*** Opening of Data ***

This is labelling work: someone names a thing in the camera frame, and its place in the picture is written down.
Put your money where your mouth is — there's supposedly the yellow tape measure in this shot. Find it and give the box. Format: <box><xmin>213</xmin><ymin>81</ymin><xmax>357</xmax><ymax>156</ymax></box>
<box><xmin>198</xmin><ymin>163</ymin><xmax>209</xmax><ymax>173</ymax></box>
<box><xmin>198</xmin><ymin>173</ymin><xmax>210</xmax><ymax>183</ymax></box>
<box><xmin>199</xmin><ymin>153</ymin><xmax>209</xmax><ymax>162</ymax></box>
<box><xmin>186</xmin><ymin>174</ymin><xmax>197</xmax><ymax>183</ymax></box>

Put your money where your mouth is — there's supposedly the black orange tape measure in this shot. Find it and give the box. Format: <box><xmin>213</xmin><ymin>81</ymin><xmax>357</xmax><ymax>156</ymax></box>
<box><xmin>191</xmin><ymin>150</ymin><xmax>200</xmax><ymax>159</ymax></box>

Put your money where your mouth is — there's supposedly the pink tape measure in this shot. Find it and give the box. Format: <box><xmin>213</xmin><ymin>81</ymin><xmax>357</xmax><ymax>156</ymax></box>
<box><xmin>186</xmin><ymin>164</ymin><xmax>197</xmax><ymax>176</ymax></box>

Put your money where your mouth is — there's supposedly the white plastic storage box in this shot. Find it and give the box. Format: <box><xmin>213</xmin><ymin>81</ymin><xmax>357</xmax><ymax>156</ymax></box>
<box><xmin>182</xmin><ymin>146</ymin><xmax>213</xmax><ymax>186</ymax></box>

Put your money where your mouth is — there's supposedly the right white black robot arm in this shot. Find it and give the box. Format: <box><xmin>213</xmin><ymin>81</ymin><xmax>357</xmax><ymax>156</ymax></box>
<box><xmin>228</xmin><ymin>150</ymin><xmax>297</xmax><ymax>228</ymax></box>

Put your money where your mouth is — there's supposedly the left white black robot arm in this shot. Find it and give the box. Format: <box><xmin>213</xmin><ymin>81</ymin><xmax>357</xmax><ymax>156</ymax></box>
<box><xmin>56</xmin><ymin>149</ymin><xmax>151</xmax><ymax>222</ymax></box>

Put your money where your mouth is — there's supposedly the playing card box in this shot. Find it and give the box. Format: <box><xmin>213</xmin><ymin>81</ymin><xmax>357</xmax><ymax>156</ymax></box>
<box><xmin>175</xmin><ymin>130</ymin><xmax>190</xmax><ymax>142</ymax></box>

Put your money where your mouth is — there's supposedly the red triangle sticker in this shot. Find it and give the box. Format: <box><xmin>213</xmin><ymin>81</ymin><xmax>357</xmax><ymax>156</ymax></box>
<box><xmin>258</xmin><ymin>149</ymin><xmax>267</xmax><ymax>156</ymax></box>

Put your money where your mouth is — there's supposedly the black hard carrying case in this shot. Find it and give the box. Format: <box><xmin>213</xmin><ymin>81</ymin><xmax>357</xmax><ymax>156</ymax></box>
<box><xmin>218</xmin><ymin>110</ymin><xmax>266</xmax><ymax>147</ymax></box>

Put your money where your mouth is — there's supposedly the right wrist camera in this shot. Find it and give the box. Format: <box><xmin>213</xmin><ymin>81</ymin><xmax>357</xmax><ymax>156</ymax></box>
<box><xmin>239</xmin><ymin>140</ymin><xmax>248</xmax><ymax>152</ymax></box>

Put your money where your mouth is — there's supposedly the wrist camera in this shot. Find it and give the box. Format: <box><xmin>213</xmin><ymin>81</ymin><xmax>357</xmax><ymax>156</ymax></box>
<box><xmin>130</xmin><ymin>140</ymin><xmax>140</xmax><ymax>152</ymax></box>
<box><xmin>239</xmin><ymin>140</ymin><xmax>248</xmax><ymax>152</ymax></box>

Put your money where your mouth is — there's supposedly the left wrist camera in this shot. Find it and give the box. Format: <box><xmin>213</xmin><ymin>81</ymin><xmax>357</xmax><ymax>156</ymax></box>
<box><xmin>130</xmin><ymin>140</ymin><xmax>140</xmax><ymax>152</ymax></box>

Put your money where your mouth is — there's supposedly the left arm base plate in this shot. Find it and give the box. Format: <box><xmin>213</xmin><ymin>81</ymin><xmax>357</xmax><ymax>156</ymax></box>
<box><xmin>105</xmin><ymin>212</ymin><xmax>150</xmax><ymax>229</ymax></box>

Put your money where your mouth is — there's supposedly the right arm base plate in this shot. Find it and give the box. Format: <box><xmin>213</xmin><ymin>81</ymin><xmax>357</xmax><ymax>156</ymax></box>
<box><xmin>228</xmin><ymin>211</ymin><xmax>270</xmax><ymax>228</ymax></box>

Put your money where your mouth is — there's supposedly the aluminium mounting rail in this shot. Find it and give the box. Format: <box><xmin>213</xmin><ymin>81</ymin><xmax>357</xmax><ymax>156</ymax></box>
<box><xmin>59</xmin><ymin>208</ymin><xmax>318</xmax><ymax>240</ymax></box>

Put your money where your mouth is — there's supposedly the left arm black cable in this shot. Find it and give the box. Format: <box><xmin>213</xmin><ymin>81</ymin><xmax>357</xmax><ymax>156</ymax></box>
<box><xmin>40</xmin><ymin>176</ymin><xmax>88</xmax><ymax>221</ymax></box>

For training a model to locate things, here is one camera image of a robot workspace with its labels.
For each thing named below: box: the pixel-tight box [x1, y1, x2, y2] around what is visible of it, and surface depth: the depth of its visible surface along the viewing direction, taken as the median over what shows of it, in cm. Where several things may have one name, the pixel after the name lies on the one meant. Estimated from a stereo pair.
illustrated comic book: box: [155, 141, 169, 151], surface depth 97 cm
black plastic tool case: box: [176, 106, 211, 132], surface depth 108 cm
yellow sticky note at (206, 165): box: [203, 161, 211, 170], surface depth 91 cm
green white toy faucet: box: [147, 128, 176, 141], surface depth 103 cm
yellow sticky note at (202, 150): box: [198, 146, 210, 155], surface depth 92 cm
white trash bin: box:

*** Close of Data ***

- _What needs to be done_:
Please retype the entries above in full, exactly as they stand.

- _Solution to this problem_:
This is labelling work: someone names a thing in the camera frame, and its place in the picture is written down.
Put your money where your mouth is — there's supposedly the yellow tape measure in this shot. Find it and give the box. Format: <box><xmin>213</xmin><ymin>81</ymin><xmax>357</xmax><ymax>156</ymax></box>
<box><xmin>198</xmin><ymin>163</ymin><xmax>209</xmax><ymax>173</ymax></box>
<box><xmin>198</xmin><ymin>173</ymin><xmax>210</xmax><ymax>183</ymax></box>
<box><xmin>199</xmin><ymin>153</ymin><xmax>209</xmax><ymax>162</ymax></box>
<box><xmin>186</xmin><ymin>174</ymin><xmax>197</xmax><ymax>183</ymax></box>

Put your money where your mouth is — there's supposedly the black orange tape measure in this shot. Find it and give the box. Format: <box><xmin>213</xmin><ymin>81</ymin><xmax>357</xmax><ymax>156</ymax></box>
<box><xmin>191</xmin><ymin>150</ymin><xmax>200</xmax><ymax>159</ymax></box>

Put your money where your mouth is — there's supposedly the pink tape measure in this shot. Find it and give the box. Format: <box><xmin>213</xmin><ymin>81</ymin><xmax>357</xmax><ymax>156</ymax></box>
<box><xmin>186</xmin><ymin>164</ymin><xmax>197</xmax><ymax>176</ymax></box>

Put your money where your mouth is — there's supposedly the white plastic storage box in this shot. Find it and give the box. Format: <box><xmin>213</xmin><ymin>81</ymin><xmax>357</xmax><ymax>156</ymax></box>
<box><xmin>182</xmin><ymin>146</ymin><xmax>213</xmax><ymax>186</ymax></box>

Put your money where your mouth is — there's supposedly the right white black robot arm in this shot. Find it and give the box. Format: <box><xmin>213</xmin><ymin>81</ymin><xmax>357</xmax><ymax>156</ymax></box>
<box><xmin>228</xmin><ymin>150</ymin><xmax>297</xmax><ymax>228</ymax></box>

Put your money where your mouth is — there's supposedly the left white black robot arm in this shot. Find it and give the box. Format: <box><xmin>213</xmin><ymin>81</ymin><xmax>357</xmax><ymax>156</ymax></box>
<box><xmin>56</xmin><ymin>149</ymin><xmax>151</xmax><ymax>222</ymax></box>

Put your money where your mouth is — there's supposedly the playing card box in this shot. Find it and give the box. Format: <box><xmin>213</xmin><ymin>81</ymin><xmax>357</xmax><ymax>156</ymax></box>
<box><xmin>175</xmin><ymin>130</ymin><xmax>190</xmax><ymax>142</ymax></box>

Put your money where your mouth is — there's supposedly the red triangle sticker in this shot. Find it and give the box. Format: <box><xmin>213</xmin><ymin>81</ymin><xmax>357</xmax><ymax>156</ymax></box>
<box><xmin>258</xmin><ymin>149</ymin><xmax>267</xmax><ymax>156</ymax></box>

Put your money where your mouth is — there's supposedly the black hard carrying case in this shot. Find it and give the box. Format: <box><xmin>213</xmin><ymin>81</ymin><xmax>357</xmax><ymax>156</ymax></box>
<box><xmin>218</xmin><ymin>110</ymin><xmax>266</xmax><ymax>147</ymax></box>

Put your money where your mouth is — there's supposedly the right wrist camera in this shot. Find it and give the box. Format: <box><xmin>213</xmin><ymin>81</ymin><xmax>357</xmax><ymax>156</ymax></box>
<box><xmin>239</xmin><ymin>140</ymin><xmax>248</xmax><ymax>152</ymax></box>

Put your money where your mouth is — there's supposedly the wrist camera in this shot. Find it and give the box. Format: <box><xmin>213</xmin><ymin>81</ymin><xmax>357</xmax><ymax>156</ymax></box>
<box><xmin>130</xmin><ymin>140</ymin><xmax>140</xmax><ymax>152</ymax></box>
<box><xmin>239</xmin><ymin>140</ymin><xmax>248</xmax><ymax>152</ymax></box>

Put your money where your mouth is — there's supposedly the left wrist camera in this shot. Find it and give the box. Format: <box><xmin>213</xmin><ymin>81</ymin><xmax>357</xmax><ymax>156</ymax></box>
<box><xmin>130</xmin><ymin>140</ymin><xmax>140</xmax><ymax>152</ymax></box>

Put your money where your mouth is — there's supposedly the left arm base plate in this shot. Find it and give the box. Format: <box><xmin>213</xmin><ymin>81</ymin><xmax>357</xmax><ymax>156</ymax></box>
<box><xmin>105</xmin><ymin>212</ymin><xmax>150</xmax><ymax>229</ymax></box>

Put your money where your mouth is — there's supposedly the right arm base plate in this shot. Find it and give the box. Format: <box><xmin>213</xmin><ymin>81</ymin><xmax>357</xmax><ymax>156</ymax></box>
<box><xmin>228</xmin><ymin>211</ymin><xmax>270</xmax><ymax>228</ymax></box>

Put your money where your mouth is — there's supposedly the aluminium mounting rail in this shot. Find it and give the box. Format: <box><xmin>213</xmin><ymin>81</ymin><xmax>357</xmax><ymax>156</ymax></box>
<box><xmin>59</xmin><ymin>208</ymin><xmax>318</xmax><ymax>240</ymax></box>

Put your money where your mouth is — there's supposedly the left arm black cable in this shot. Find it and give the box. Format: <box><xmin>213</xmin><ymin>81</ymin><xmax>357</xmax><ymax>156</ymax></box>
<box><xmin>40</xmin><ymin>176</ymin><xmax>88</xmax><ymax>221</ymax></box>

For training a model to locate things, here is one camera image of a robot workspace with its labels.
For each thing named below: box: the pixel-tight box [x1, y1, x2, y2] around what is visible of it, and surface depth: the depth of its visible surface along the viewing direction, taken as the median over what shows of it, in cm. Where several things may have one name, the pixel after the name lies on the one meant. Estimated from a stereo pair.
illustrated comic book: box: [155, 141, 169, 151], surface depth 97 cm
black plastic tool case: box: [176, 106, 211, 132], surface depth 108 cm
yellow sticky note at (206, 165): box: [203, 161, 211, 170], surface depth 91 cm
green white toy faucet: box: [147, 128, 176, 141], surface depth 103 cm
yellow sticky note at (202, 150): box: [198, 146, 210, 155], surface depth 92 cm
white trash bin: box:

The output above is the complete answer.